Pierce also emphasized the need to recruit more underrepresented groups to participate in clinical trials. For example, of six breast cancer clinical trials – for margetuximab (Margenza), sacituzumab govitecan (Trodelvy), tucatinib (Tukysa), trastuzumab deruxtecan (Enhertu), alpelisib (Piqray), and talazoparib (Talzenna), only a small percentage included Black, Asian, and Hispanic women. For trastuzumab deruxtecan, which is widely recognized as a best-in-class HER2-targeting antibody drug conjugate, 51% were White, 42% Asian, 6% Hispanic, and 3% Black. For sacituzumab govitecan, a blockbuster drug for triple-negative breast cancer (TNBC), an aggressive subtype of breast cancer that disproportionately affects Black women, only 7% of women enrolled in clinical trials were Black. In clinical trials for margetuximab, approved to treat HER2-positive breast cancer, 80% of participants were White, 5% Black, 6% Asian, and 9% Hispanic.
There is a perception that minorities may be unwilling to participate in clinical trials, but that’s not true, according to Patty Spears, a research manager of the Patient Advocates for Research Council at the University of North Carolina. “We know that there are data that clearly show that patients will go on clinical trials at the same rate, whether they’re Black, White, Asian, or whatever. You have to be able to have them in your system and ask them to go on trial,” she said.
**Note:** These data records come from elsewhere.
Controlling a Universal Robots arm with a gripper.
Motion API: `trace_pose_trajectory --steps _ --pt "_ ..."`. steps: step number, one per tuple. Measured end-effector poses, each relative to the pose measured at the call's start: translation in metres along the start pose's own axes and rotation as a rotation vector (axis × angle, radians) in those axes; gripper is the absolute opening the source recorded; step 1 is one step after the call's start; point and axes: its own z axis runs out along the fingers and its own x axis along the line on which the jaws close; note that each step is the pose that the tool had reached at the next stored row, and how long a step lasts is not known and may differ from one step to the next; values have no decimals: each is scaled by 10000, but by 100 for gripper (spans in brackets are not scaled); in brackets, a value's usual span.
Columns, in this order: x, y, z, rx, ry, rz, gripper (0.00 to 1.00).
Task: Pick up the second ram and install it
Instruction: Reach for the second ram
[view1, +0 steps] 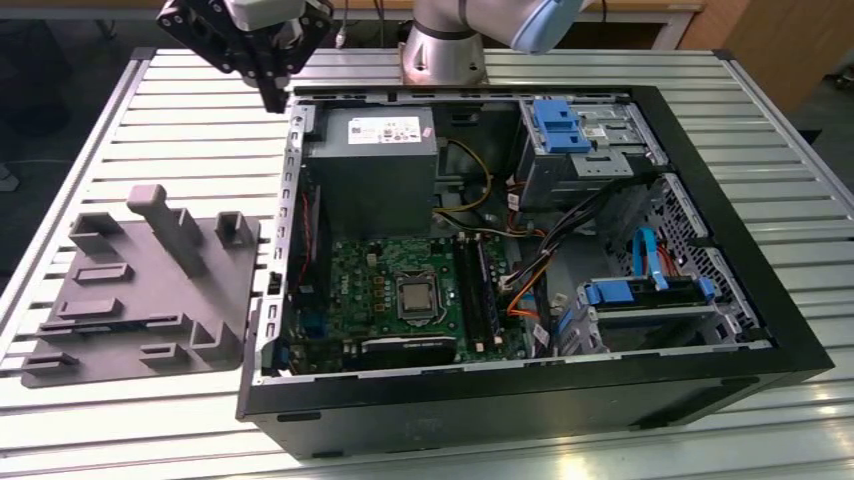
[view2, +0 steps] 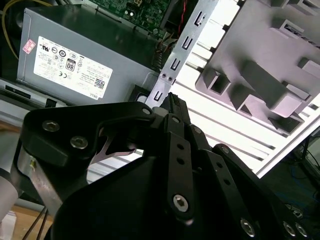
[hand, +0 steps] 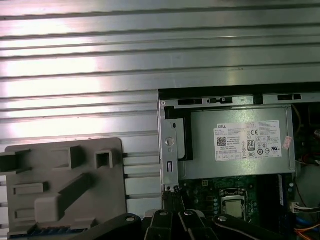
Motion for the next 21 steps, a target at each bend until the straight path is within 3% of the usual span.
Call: trace_pose_trajectory --steps 21 --pt "122 -10 1 0 0 1 11"
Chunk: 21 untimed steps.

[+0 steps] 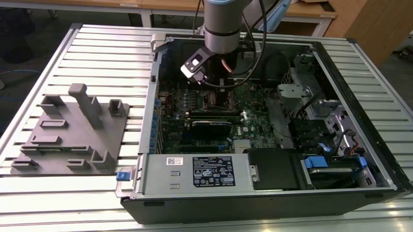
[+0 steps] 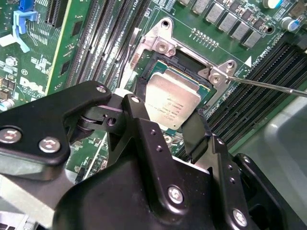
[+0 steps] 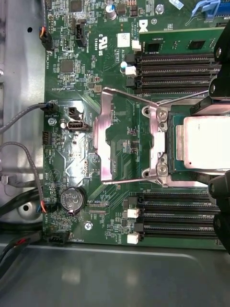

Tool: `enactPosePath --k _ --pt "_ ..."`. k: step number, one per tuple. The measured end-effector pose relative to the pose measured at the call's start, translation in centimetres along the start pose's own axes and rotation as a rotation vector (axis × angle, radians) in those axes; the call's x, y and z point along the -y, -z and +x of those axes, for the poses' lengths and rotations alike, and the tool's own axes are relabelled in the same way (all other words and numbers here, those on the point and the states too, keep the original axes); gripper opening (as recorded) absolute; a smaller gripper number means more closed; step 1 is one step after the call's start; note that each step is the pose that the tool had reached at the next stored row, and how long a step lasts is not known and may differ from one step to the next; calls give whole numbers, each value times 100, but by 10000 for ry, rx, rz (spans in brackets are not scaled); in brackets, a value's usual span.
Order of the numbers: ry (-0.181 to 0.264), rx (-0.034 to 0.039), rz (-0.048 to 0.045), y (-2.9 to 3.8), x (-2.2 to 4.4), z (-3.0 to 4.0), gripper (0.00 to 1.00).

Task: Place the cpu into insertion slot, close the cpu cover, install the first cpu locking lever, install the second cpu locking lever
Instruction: 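Place the cpu into insertion slot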

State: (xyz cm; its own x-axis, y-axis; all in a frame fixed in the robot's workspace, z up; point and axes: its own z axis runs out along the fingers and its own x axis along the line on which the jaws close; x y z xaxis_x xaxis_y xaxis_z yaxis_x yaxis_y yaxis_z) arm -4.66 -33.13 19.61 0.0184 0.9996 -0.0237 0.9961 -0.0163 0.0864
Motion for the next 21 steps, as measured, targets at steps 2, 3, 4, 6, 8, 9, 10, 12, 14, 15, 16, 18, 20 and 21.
enactPosePath --k 2,3,4,6,8,9,10,12,14,15,16,18,20,21 --pt "-3 0 0 -8 1 0 54" --pt "-4 2 1 -9 1 0 54" --pt "-3 3 2 -11 1 0 54" --pt "-4 1 1 -16 1 1 54" --pt "-4 1 0 -19 3 2 54" --pt "-5 1 1 -21 4 2 54" --pt "-5 1 0 -22 5 2 54" --pt "-5 1 0 -27 6 3 54" --pt "-5 -1 0 -30 6 3 54" --pt "-5 1 0 -32 6 3 54" --pt "-5 2 1 -33 7 2 54" --pt "-5 3 2 -34 7 2 54" --pt "-5 1 1 -35 7 3 54" --pt "-5 1 0 -35 7 3 54"
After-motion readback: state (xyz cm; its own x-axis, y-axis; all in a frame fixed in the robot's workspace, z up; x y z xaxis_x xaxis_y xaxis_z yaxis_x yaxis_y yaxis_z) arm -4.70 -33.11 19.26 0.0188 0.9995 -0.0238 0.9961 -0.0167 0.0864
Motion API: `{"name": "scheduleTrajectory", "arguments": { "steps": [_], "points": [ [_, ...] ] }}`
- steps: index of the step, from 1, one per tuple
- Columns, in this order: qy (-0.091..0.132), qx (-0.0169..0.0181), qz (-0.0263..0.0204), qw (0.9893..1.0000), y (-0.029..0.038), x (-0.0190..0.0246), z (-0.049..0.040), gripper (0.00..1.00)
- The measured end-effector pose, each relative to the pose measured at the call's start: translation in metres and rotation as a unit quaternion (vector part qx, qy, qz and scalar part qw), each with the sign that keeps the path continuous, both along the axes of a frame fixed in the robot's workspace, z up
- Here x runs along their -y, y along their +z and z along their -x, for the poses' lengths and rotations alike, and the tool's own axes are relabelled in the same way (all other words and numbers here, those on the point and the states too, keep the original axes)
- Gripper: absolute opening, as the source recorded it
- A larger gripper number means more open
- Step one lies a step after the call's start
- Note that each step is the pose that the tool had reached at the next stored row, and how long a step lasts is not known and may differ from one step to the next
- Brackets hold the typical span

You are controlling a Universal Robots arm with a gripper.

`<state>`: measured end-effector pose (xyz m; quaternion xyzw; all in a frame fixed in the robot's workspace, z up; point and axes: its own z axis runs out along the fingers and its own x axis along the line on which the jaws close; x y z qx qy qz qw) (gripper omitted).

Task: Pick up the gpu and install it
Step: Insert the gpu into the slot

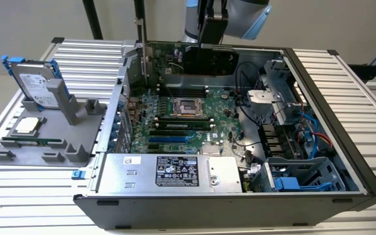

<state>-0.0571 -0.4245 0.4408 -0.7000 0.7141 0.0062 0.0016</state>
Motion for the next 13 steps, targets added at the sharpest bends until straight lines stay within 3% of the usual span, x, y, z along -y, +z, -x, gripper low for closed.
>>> {"name": "scheduleTrajectory", "arguments": {
  "steps": [13],
  "points": [
    [0.0, 0.0013, 0.0, 1.0, -0.0051, 0.0, 0.0, 0.0]
  ]
}}
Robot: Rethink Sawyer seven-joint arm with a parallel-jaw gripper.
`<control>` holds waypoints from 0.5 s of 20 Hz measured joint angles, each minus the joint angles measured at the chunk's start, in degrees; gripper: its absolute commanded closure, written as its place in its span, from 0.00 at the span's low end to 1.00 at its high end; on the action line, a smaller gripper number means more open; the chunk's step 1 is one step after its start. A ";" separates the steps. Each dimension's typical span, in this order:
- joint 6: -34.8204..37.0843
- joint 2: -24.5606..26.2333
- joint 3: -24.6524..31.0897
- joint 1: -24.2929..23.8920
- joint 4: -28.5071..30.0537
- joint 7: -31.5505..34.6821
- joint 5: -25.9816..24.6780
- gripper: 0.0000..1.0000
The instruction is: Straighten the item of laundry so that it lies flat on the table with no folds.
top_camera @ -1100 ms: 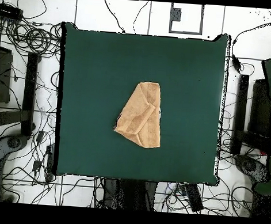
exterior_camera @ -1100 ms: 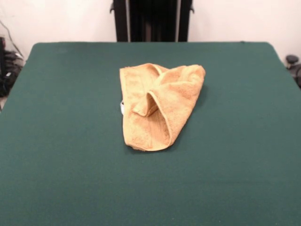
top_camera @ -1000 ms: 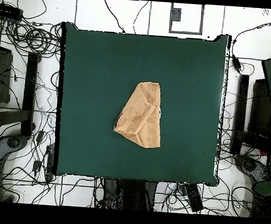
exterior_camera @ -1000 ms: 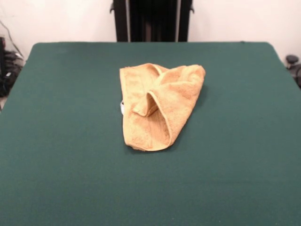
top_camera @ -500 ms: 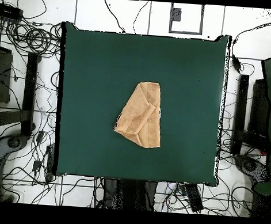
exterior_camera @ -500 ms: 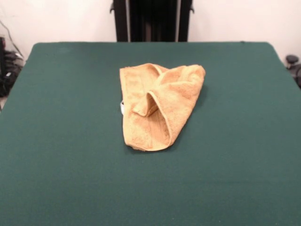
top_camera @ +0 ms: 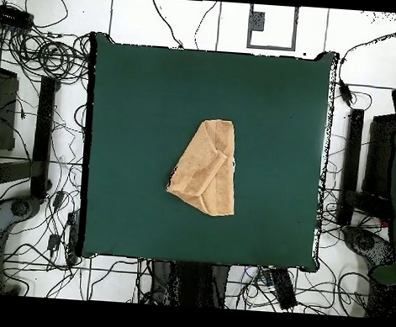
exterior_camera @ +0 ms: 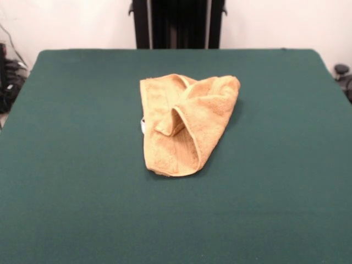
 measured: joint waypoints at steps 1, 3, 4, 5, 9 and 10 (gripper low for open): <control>0.02 1.73 0.52 -2.25 -0.02 -2.38 2.85 0.00; 0.01 3.44 0.73 -3.69 -0.02 -5.01 5.24 0.00; 0.01 4.27 0.80 -4.29 -0.02 -6.33 6.31 0.00; 0.01 6.04 0.89 -5.21 -0.04 -9.27 8.32 0.00; -0.54 11.93 0.91 -6.10 -0.12 -18.53 13.16 0.00; -1.06 13.18 0.85 -6.08 -0.49 -20.58 14.43 0.00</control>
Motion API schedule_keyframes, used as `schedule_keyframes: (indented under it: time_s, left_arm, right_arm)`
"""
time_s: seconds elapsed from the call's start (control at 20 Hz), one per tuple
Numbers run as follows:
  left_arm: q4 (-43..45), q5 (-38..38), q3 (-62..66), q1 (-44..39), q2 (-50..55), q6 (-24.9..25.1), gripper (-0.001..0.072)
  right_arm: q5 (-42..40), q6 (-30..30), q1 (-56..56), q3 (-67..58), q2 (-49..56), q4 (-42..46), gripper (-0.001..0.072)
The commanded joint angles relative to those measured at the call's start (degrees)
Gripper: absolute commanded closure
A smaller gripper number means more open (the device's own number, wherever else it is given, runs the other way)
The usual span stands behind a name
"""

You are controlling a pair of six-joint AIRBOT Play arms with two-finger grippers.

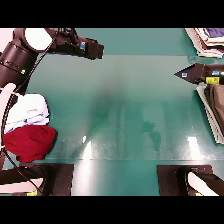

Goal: Fold the shirts.

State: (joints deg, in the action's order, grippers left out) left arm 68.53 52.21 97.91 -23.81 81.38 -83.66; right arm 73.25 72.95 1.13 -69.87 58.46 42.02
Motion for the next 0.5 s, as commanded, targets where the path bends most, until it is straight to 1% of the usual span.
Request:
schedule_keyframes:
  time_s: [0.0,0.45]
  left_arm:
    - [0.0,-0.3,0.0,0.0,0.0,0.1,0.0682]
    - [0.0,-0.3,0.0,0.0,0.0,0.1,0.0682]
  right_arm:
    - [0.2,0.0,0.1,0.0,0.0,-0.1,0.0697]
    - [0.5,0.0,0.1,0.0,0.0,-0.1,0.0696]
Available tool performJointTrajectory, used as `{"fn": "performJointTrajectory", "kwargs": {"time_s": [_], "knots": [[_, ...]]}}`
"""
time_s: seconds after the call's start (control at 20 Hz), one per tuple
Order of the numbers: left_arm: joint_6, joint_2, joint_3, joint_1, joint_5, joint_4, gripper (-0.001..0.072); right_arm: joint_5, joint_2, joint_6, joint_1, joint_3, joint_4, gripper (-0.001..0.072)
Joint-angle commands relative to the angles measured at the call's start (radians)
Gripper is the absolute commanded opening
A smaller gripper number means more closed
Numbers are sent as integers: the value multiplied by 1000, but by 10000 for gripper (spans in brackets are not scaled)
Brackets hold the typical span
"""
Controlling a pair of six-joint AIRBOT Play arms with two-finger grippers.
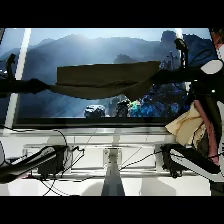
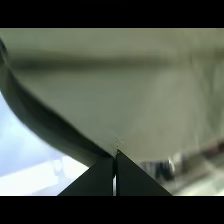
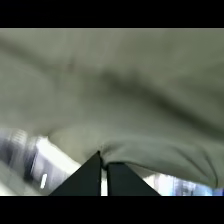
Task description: Fold the clothes and pants, and hang the long-sleeved shirts on hangers.
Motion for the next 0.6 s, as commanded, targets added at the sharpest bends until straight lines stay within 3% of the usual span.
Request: {"fn": "performJointTrajectory", "kwargs": {"time_s": [0.0,0.2,0.35,0.55], "knots": [[-37,-42,-3,-85,285,-99,15,-400,-87,102,97,1,1,12],[-34,-177,-2,-175,615,-335,14,-636,-255,249,105,68,4,11],[56,-291,58,-219,648,-452,14,-665,-378,249,105,180,3,12],[55,-437,187,-264,716,-476,17,-793,-502,289,105,276,5,14]]}}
Another panelist told a personal anecdote to illustrate the point. Matthew Ellis, MD, PhD, recalled that he spent 13 years at Washington University in St. Louis, serving one of the more segregated cities in the United States. The city hospital closed, and Washington University and the Siteman Cancer Center signed a contract to treat the underserved population that was suddenly without a source of care. “Subsequent to that, we over-accrued relative to the population of African American patients. What that taught me is it’s nothing to do with the lack of willingness of African Americans to participate in clinical trials. Quite the opposite. It’s the question of access to clinical trials, access to great care, and not creating health care systems that segregate patients into places where they’re not getting access,” he said.